**DIRECTIONS FOR THIS TASK**
Return, unaltered, every line from the beginning of the material below up to and including the one with "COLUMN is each".

**RECORDED DATA**
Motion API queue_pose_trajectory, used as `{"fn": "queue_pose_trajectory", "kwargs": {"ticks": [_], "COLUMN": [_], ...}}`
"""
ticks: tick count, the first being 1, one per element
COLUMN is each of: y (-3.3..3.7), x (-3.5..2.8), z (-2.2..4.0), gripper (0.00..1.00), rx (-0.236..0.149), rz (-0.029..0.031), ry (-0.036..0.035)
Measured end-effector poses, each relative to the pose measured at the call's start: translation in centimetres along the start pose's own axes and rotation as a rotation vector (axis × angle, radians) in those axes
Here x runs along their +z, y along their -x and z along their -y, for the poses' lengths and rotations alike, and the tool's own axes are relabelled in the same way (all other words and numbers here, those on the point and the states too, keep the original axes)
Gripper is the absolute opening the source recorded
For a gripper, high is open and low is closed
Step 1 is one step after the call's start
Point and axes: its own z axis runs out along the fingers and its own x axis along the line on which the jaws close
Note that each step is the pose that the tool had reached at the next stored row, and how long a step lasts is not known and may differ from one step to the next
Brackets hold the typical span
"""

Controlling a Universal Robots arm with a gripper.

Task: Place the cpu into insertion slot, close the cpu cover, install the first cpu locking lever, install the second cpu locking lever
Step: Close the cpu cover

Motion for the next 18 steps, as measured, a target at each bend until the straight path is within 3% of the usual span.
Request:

**EXPECTED ANSWER**
Motion API queue_pose_trajectory, used as `{"fn": "queue_pose_trajectory", "kwargs": {"ticks": [_], "COLUMN": [_], ...}}`
"""
ticks: tick count, the first being 1, one per element
COLUMN is each of: y (-3.3..3.7), x (-3.5..2.8), z (-2.2..4.0), gripper (0.00..1.00), rx (-0.236..0.149), rz (-0.029..0.031), ry (-0.036..0.035)

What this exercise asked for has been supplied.